AARP Strategist Replaces Ralph Neas at Health Care Coalition
The shake-up continued in the Washington, D.C., health care advocacy world Thursday as the National Coalition on Health Care announced that veteran AARP strategist John Rother will replace Ralph G. Neas as the NCHC’s president and CEO.
Neas announced Wednesday his new post as president and CEO of the Generic Pharmaceutical Association.
Rother has logged more than 27 years at AARP, most recently as executive vice president of policy. He helped usher the seniors group through close to three decades of growth, transition and hard-fought policy battles, including last year’s health care overhaul.
“Obviously I’ve devoted most of my life to the AARP, so it’s with very mixed emotions that I move on to a new challenge,” Rother said in an interview. The move to the NCHC gives him “a chance to be CEO and run my own show,” Rother said, and to work with major stakeholder groups on an issue that he said is now driving economic and public policy: containing health care costs.
“The challenge of escalating costs, both public sector and private, is the dominant issue in public policy today — at least on the domestic side,” Rother said. “And it’s the issue that was really left open after the passage of the Affordable Care Act.”
Rother’s departure comes at a time when the AARP faces fresh competition from new senior citizen advocacy groups, including the conservative American Seniors Association and the 60 Plus Association. Both groups sought to capitalize on a controversy over Rother’s comments earlier this summer to the Wall Street Journal about the feasibility of reforming Social Security. AARP labored to clarify that the group remains opposed to a Social Security overhaul.

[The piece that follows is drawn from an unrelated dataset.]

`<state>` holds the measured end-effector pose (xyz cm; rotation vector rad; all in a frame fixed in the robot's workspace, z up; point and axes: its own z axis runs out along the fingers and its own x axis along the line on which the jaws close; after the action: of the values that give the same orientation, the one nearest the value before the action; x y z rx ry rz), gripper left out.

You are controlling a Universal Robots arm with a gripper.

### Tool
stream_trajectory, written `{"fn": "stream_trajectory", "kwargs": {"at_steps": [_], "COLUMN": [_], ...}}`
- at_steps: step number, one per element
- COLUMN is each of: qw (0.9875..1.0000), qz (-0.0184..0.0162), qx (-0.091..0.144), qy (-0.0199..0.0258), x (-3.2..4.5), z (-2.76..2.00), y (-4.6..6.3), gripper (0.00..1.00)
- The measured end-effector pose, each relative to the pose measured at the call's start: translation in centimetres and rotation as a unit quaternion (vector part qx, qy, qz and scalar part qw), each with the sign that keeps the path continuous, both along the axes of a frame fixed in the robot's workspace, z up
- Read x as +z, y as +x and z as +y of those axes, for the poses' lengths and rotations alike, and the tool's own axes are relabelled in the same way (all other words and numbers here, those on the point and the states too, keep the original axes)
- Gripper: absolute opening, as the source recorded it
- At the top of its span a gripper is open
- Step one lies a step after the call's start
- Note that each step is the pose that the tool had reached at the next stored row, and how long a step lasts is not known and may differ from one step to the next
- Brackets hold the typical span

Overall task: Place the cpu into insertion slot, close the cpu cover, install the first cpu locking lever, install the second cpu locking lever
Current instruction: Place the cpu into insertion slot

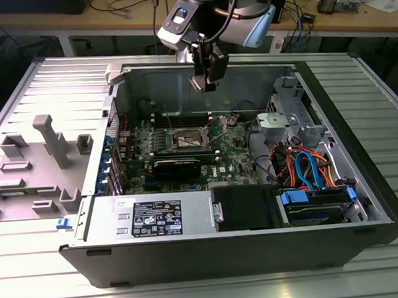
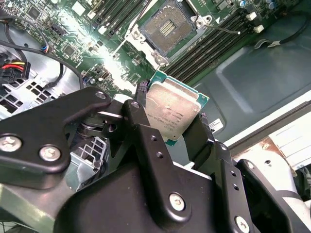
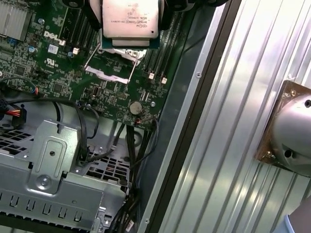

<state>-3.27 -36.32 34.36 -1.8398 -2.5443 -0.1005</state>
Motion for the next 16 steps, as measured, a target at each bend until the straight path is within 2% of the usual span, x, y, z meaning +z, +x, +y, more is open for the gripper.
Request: {"fn": "stream_trajectory", "kwargs": {"at_steps": [5, 7, 8, 10, 11, 14, 16], "qw": [1.0, 0.9998, 0.9992, 0.9984, 0.9974, 0.9962, 0.9959], "qz": [0.0, 0.002, 0.0035, 0.0049, 0.0067, 0.0094, 0.0097], "qx": [-0.001, -0.022, -0.04, -0.056, -0.072, -0.087, -0.09], "qy": [0.0, 0.0001, 0.0001, 0.0, 0.0, -0.0001, -0.0001], "x": [-0.01, -0.2, -0.31, -0.41, -0.49, -0.58, -0.61], "z": [0.0, 0.0, 0.0, 0.0, 0.0, -0.01, -0.03], "y": [0.0, -0.03, -0.03, -0.03, -0.03, -0.03, -0.04], "gripper": [0.55, 0.55, 0.55, 0.55, 0.55, 0.55, 0.55]}}
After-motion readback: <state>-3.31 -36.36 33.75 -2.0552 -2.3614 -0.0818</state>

Rother stressed that his departure reflects no internal conflict. “I only have fond memories, and I’m looking forward to a very close collaboration” with the AARP, which is a member of the NCHC, he said. Rother will also continue to work with Neas in his capacity as head of the GPhA.
An immediate focus for both Rother and Neas is sure to be the deficit reduction debate, which includes proposed Medicare reforms. Rother said the coalition strongly feels that raising the Medicare retirement age would not raise money and would simply shift costs elsewhere.